La nervosité israélienne est d’autant plus palpable que la veille de l’intervention d’El-Ad, le conseil exécutif de l’Unesco, la branche culturelle de l’ONU, a adopté un projet de résolution présentant l’Etat hébreu comme une «puissance occupante» à Jérusalem. Un texte musclé qui dénonce également la limitation de l’accès des musulmans au Haram al-Sharif, l’esplanade des Mosquées. Certes, ce projet de résolution porté par la Palestine et plusieurs pays arabes affirme l’importance de la ville pour les trois religions monothéistes. Mais il n’emploie que le nom arabe des différents lieux saints. Ce qui revient, aux yeux d’Israël, à «nier le lien historique entre le peuple juif, le mont du Temple [sur lequel est bâtie l’esplanade des mosquées], ainsi que le mur des Lamentations».

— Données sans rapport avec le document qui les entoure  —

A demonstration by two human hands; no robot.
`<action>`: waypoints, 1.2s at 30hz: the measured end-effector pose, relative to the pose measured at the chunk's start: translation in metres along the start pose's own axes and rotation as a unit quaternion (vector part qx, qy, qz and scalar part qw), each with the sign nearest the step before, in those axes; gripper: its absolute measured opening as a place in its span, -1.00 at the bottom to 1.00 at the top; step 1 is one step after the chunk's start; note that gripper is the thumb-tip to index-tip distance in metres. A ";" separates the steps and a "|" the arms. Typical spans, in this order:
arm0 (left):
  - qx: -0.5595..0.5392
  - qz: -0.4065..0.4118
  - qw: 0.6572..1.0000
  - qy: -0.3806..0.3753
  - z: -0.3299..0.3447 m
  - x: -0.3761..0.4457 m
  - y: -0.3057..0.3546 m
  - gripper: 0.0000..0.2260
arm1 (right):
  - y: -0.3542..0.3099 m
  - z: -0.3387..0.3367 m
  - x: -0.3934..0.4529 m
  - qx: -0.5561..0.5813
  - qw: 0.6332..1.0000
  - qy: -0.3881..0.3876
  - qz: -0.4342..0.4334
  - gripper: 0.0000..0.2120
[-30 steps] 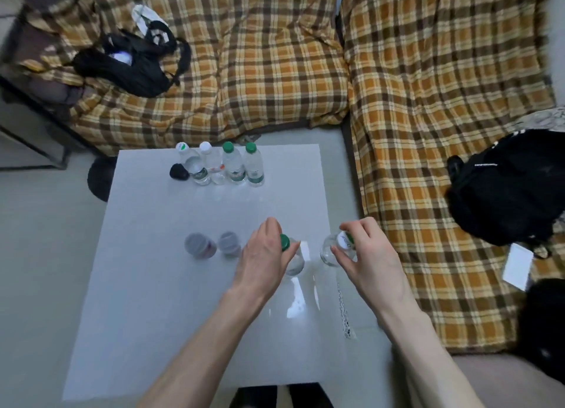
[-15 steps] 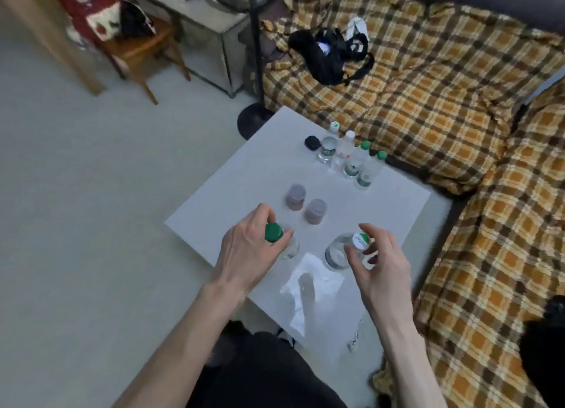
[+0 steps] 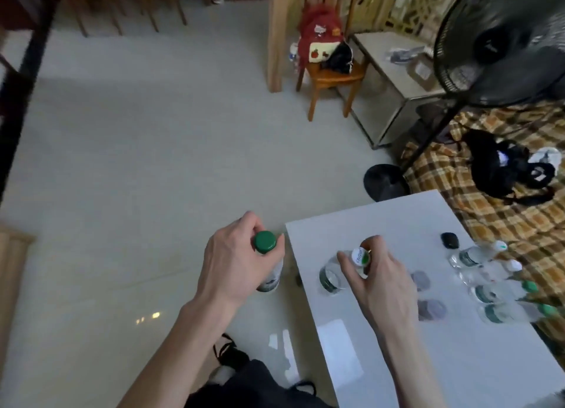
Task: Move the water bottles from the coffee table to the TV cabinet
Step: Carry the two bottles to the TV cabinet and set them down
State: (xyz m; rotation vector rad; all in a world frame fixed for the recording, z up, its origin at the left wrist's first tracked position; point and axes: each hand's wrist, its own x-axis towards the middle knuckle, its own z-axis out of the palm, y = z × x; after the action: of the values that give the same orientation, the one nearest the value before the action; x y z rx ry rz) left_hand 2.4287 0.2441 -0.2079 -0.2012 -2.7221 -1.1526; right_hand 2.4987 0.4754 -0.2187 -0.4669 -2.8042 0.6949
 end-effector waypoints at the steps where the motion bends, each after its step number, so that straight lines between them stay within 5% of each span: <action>1: 0.003 -0.016 1.000 0.011 -0.014 0.006 -0.016 -0.65 | -0.020 0.012 0.009 0.003 1.000 -0.011 -0.019 -0.65; 14: 0.049 -0.144 0.980 0.130 -0.171 0.068 -0.173 -0.65 | -0.271 0.142 0.091 0.090 0.960 -0.081 -0.252 -0.74; 36: 0.079 -0.360 0.870 0.329 -0.341 0.189 -0.355 -0.68 | -0.599 0.338 0.215 0.179 0.793 -0.278 -0.512 -0.76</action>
State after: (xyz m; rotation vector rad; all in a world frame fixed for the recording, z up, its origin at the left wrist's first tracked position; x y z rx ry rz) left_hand 2.2136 -0.2371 -0.1812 1.1054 -2.2427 -0.8715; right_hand 2.0542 -0.0913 -0.1940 1.4311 -2.6403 1.1102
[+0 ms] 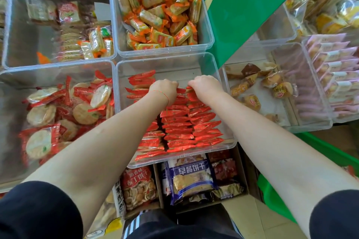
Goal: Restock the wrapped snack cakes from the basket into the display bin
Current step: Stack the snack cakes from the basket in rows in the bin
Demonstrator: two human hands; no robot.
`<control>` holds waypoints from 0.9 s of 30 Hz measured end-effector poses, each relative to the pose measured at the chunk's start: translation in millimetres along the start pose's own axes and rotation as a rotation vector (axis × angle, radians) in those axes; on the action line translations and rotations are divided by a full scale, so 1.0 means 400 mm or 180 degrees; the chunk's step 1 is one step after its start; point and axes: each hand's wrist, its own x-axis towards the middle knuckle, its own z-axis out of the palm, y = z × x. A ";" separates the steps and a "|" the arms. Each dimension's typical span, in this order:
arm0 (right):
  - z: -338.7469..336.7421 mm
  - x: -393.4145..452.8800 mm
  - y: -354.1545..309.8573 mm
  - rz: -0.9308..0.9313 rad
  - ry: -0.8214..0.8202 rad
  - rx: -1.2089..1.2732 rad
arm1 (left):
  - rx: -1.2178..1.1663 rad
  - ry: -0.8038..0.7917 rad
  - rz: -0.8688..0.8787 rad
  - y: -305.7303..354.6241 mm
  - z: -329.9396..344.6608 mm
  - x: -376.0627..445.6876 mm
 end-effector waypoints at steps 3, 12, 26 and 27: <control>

Qualifiant ce texte de «révisionniste parce qu’il équivaudrait à nier le lien de la Chine avec la grande muraille et de l’Egypte avec les pyramides», Nétanyahou a donc annoncé vendredi que son pays coupait immédiatement les ponts avec l’Unesco. En théorie, le projet de résolution devrait être adopté mardi à l’occasion d’une séance plénière de l’Unesco. Mais tout porte à croire que ce ne sera pas le cas. Michael Worbs, le président du Conseil exécutif de l’organisation, plaide d’ailleurs en faveur du report du scrutin au printemps prochain «afin de donner une chance au dialogue».